MergeGenome - Toolkit for Merging VCF files

MergeGenome Diagram

This repository includes a Python implementation of the MergeGenome toolkit, which underlies the importance of cleaning genomic sequences prior to analysis. The MergeGenome toolkit is designed to integrate DNA sequences from a query and a reference datasets in variant call format (VCF) while targeting data quality. MergeGenome is a robust pipeline of comprehensive steps to merge both datasets, including chromosome nomenclature standardization, SNP ambiguities removal, SNP flips detection, SNP mismatches elimination, and query/reference mismatches detection and/or fixing. MergeGenome works with any organism’s DNA sequences, which brings a broad solution to having access to more than one source of data but only being able to exploit one for statistical analysis.

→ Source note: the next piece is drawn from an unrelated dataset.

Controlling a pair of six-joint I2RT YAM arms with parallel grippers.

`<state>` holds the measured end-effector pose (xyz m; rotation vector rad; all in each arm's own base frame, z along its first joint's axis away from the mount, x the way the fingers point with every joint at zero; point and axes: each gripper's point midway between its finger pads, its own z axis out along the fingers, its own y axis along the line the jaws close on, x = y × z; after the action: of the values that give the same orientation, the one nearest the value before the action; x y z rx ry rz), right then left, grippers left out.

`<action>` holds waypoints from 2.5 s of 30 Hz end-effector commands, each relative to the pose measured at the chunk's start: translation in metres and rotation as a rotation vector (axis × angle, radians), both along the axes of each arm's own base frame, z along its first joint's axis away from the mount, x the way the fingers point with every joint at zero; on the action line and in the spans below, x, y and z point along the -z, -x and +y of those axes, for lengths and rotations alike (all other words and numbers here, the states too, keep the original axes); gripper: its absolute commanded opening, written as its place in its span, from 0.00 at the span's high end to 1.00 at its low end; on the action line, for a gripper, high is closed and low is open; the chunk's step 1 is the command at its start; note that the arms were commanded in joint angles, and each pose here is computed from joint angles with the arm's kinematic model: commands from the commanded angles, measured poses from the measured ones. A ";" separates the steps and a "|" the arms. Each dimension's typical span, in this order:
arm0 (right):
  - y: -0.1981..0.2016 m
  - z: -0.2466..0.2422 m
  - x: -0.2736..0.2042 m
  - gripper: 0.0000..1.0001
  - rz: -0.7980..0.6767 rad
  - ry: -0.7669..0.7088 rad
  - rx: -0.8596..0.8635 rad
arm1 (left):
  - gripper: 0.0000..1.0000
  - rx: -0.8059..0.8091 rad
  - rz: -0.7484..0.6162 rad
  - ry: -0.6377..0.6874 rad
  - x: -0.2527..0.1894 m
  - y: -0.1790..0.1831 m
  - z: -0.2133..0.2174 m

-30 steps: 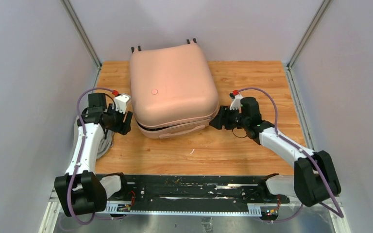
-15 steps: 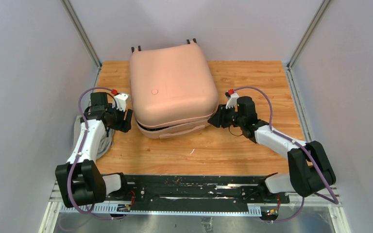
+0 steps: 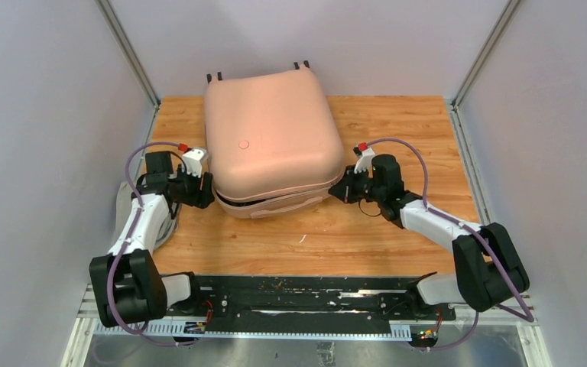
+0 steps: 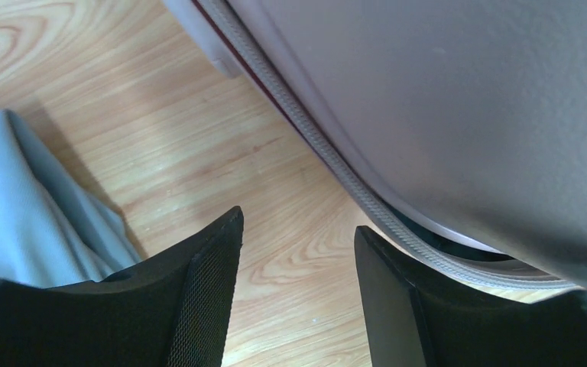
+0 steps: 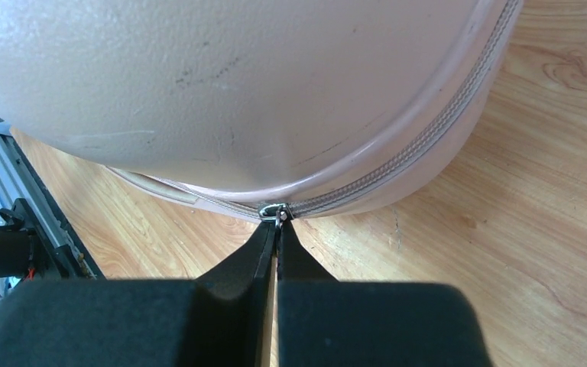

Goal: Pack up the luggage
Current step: Zip the luggage at the center of the board.

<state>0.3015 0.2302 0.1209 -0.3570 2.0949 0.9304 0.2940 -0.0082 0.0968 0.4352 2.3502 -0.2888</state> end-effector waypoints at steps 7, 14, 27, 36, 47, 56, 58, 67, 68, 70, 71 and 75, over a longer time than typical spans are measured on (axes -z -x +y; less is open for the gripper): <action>0.014 0.025 -0.023 1.00 -0.101 -0.008 -0.034 | 0.42 0.071 -0.102 0.181 -0.012 0.011 -0.037; 0.036 0.057 -0.036 1.00 -0.141 0.013 -0.082 | 0.45 0.159 -0.065 0.179 -0.003 0.021 -0.053; 0.077 0.125 -0.041 1.00 -0.153 0.012 -0.204 | 0.49 0.265 -0.087 0.179 -0.006 0.024 -0.075; 0.104 0.168 -0.045 1.00 -0.184 -0.011 -0.265 | 0.49 0.319 -0.099 0.171 -0.006 0.026 -0.084; 0.129 0.213 -0.037 0.95 -0.147 0.006 -0.362 | 0.50 0.402 -0.108 0.179 -0.016 0.031 -0.106; 0.067 0.084 -0.020 0.48 0.054 0.054 0.234 | 0.38 0.519 -0.105 0.111 -0.049 0.050 -0.100; 0.064 0.049 -0.014 0.45 0.095 0.051 0.385 | 0.35 0.515 -0.117 0.089 -0.058 0.051 -0.091; 0.059 0.023 0.008 0.37 0.240 0.060 0.601 | 0.32 0.346 -0.121 0.013 -0.082 0.024 -0.036; 0.055 0.025 0.007 0.38 0.246 0.041 0.614 | 0.32 0.333 -0.121 0.005 -0.084 0.022 -0.033; 0.048 0.029 0.003 0.38 0.242 0.010 0.638 | 0.31 0.308 -0.123 -0.014 -0.086 0.019 -0.027; 0.043 0.031 0.001 0.39 0.242 -0.010 0.649 | 0.30 0.300 -0.125 -0.026 -0.087 0.018 -0.024; 0.031 0.035 0.004 0.41 0.270 -0.062 0.695 | 0.23 0.273 -0.123 -0.052 -0.086 0.017 -0.014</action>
<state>0.2459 0.2644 0.1015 0.3646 2.2750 0.6006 0.2768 -0.0346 0.1796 0.7991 2.1573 -0.3702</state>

This repository also includes the implementation of other common tasks related to merging genomic sequences, such as identifying the common markers (i.e. SNPs with identical CHROM, POS, REF, and ALT fields) between two datasets and subsetting the available data to those common markers.

Preprocessing Steps

  1. Partition data into a separate VCF file per chromosome

  2. Rename chromosome notation

  3. Clean VCF files

  4. Impute

  5. Subset SNPs to common markers with another dataset

  6. Machine Learning Source Classifiers for SNP Filtering

  7. SNP Error Correction

  8. Concat VCF files

  9. Merge VCF files

Merging Evaluation

  1. Discriminator Performance

  2. Plot SNP means (comparison)

  3. Plot Principal Component Analysis (PCA)

Other util commands

  1. Remove SNPs with different means

  2. Store indexes common markers

  3. Store allele data (from VCF to NPY or H5)

  4. Store allele data (from NPY to VCF)

License

This project is under the CC BY-NC 4.0 license. See LICENSE for details.